Activity => Your task is to copy each line in the listing that includes the word "shirt".

Data excerpts =>
[Start of section]

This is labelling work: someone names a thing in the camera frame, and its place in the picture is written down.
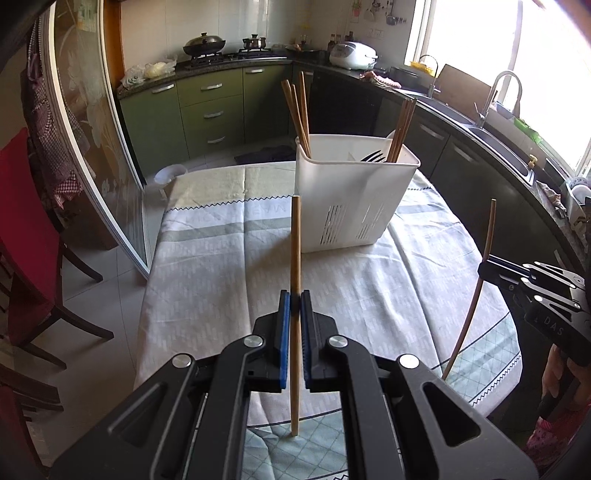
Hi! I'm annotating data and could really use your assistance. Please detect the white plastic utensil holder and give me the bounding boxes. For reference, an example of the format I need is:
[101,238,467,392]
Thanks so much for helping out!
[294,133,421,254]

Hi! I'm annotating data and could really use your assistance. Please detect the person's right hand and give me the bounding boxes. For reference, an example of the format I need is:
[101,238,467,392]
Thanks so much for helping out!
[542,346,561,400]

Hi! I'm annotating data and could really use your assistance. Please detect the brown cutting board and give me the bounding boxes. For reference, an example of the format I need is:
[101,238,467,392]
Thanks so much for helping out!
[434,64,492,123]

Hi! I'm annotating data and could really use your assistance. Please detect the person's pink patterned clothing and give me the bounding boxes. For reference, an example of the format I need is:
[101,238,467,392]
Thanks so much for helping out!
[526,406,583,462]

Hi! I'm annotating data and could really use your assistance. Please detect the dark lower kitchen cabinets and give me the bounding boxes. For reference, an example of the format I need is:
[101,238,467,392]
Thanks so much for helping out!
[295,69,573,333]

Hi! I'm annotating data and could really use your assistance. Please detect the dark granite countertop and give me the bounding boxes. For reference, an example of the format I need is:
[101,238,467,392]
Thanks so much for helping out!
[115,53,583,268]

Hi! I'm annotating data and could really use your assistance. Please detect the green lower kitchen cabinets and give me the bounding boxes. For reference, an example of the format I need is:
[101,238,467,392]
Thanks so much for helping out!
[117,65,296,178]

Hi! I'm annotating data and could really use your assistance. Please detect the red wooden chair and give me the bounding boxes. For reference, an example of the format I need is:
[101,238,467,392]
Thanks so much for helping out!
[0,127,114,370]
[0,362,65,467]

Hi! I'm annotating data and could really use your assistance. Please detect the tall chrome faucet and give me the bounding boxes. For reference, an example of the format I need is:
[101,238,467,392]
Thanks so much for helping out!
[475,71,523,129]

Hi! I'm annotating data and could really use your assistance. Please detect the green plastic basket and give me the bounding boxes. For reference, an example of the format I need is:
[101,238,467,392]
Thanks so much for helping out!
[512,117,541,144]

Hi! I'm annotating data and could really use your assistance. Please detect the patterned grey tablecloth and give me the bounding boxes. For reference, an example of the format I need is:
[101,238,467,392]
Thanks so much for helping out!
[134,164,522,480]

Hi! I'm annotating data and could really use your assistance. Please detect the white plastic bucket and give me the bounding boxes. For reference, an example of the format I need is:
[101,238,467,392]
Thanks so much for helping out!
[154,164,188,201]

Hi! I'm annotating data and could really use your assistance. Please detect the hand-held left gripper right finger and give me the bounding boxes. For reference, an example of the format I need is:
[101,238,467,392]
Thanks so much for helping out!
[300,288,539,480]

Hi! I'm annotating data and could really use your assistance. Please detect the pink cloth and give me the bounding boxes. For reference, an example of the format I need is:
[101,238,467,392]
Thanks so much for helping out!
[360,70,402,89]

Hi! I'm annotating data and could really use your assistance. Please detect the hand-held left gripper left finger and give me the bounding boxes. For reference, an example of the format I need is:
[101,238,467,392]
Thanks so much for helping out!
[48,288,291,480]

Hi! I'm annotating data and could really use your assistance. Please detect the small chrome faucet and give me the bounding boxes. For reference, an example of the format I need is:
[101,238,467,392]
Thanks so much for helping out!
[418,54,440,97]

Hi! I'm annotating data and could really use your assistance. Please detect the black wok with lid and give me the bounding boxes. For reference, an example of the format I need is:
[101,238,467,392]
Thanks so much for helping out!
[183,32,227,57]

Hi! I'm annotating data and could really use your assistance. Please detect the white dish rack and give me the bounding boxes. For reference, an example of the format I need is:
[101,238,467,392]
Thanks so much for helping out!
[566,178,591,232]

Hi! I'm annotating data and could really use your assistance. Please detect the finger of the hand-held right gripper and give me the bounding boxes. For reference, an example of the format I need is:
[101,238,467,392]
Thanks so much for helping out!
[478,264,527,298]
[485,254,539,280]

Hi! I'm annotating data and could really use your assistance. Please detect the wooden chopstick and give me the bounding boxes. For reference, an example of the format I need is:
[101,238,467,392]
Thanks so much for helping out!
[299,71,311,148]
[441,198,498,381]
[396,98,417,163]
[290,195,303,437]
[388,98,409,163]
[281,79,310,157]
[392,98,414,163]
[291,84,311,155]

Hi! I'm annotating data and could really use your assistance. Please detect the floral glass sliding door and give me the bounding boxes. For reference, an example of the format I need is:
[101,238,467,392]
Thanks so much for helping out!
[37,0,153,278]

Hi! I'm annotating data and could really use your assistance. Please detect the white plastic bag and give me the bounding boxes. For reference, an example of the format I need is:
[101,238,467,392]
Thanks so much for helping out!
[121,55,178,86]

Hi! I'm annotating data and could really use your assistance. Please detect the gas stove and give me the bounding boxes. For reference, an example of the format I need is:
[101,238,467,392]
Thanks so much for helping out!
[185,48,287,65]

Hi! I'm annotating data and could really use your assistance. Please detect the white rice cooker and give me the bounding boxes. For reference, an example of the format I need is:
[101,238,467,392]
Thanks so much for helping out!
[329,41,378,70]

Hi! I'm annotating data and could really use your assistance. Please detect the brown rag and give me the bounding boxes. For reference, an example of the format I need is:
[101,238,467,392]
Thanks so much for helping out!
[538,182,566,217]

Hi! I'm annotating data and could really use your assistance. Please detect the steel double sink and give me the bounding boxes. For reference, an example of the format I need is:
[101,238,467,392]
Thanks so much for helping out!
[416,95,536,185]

[End of section]
[Start of section]

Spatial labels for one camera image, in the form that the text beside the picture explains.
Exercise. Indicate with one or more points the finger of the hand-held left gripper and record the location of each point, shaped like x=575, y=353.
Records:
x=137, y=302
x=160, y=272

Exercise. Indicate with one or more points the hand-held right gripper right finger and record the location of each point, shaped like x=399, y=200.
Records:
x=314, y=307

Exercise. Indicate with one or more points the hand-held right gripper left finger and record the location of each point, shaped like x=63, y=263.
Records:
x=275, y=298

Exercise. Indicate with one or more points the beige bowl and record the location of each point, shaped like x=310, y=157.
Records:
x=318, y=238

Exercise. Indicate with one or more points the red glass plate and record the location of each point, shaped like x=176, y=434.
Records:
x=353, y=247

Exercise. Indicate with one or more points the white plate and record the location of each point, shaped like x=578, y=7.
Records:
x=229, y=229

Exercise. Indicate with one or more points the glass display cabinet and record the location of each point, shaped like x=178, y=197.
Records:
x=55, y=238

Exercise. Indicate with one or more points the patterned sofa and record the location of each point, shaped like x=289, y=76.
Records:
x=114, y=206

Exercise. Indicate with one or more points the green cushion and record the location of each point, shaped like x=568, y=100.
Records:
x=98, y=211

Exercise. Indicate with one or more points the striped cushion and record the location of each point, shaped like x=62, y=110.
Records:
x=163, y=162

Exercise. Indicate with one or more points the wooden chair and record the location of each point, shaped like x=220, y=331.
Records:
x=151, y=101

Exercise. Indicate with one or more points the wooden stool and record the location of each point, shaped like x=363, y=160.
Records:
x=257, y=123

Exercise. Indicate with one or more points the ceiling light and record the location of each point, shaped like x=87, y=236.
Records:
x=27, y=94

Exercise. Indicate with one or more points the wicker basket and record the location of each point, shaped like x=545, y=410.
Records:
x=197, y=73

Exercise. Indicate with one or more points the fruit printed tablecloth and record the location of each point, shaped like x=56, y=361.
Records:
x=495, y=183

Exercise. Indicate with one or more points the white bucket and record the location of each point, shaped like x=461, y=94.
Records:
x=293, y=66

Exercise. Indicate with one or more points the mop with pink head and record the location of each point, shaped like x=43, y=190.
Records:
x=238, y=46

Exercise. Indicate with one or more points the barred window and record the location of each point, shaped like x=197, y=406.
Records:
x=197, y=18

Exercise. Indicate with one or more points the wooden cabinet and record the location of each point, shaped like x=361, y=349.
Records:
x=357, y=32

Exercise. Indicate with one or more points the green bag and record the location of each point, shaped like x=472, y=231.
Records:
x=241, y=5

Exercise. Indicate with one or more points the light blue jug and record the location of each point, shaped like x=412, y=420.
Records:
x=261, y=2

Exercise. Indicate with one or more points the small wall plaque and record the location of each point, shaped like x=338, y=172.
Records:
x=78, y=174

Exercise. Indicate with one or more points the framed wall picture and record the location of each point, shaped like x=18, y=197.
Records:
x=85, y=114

[End of section]
[Start of section]

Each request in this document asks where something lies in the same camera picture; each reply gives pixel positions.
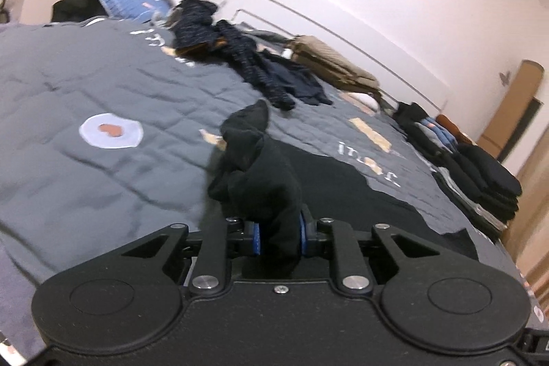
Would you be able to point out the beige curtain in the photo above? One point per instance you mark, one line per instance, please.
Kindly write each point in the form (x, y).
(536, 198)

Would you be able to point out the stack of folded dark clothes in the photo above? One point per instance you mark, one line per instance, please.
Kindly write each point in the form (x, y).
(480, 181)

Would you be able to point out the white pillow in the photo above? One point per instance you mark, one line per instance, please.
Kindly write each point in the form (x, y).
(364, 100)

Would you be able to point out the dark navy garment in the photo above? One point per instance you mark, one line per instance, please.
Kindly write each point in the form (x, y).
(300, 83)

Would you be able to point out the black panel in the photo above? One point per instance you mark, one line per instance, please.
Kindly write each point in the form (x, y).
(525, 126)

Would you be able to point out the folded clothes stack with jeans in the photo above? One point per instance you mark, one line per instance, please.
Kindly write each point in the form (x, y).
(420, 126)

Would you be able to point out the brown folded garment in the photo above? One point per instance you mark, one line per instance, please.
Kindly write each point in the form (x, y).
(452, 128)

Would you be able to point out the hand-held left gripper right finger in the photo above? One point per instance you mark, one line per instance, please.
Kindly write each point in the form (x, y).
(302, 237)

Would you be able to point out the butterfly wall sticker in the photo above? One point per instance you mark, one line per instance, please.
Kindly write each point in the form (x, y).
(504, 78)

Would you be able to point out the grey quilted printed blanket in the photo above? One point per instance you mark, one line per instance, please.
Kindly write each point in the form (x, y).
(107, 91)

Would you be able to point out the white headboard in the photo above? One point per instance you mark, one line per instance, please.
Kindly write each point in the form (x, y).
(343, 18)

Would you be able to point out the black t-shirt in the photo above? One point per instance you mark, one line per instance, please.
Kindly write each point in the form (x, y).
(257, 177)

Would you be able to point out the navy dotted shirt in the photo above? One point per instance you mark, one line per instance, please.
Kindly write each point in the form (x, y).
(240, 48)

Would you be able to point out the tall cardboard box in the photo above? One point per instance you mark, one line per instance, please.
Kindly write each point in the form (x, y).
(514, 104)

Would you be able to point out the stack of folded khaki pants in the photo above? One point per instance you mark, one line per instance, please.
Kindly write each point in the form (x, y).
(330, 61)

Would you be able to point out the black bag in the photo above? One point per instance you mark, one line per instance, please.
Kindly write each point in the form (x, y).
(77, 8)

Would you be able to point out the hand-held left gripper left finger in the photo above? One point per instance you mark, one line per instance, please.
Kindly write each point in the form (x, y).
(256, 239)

[End of section]

Exercise solution =>
Would you be able to point out the black t-shirt in the photo above? One point per instance you mark, one line per instance, please.
Would you be able to point out the navy dotted shirt in the photo above? One point per instance you mark, one line per instance, please.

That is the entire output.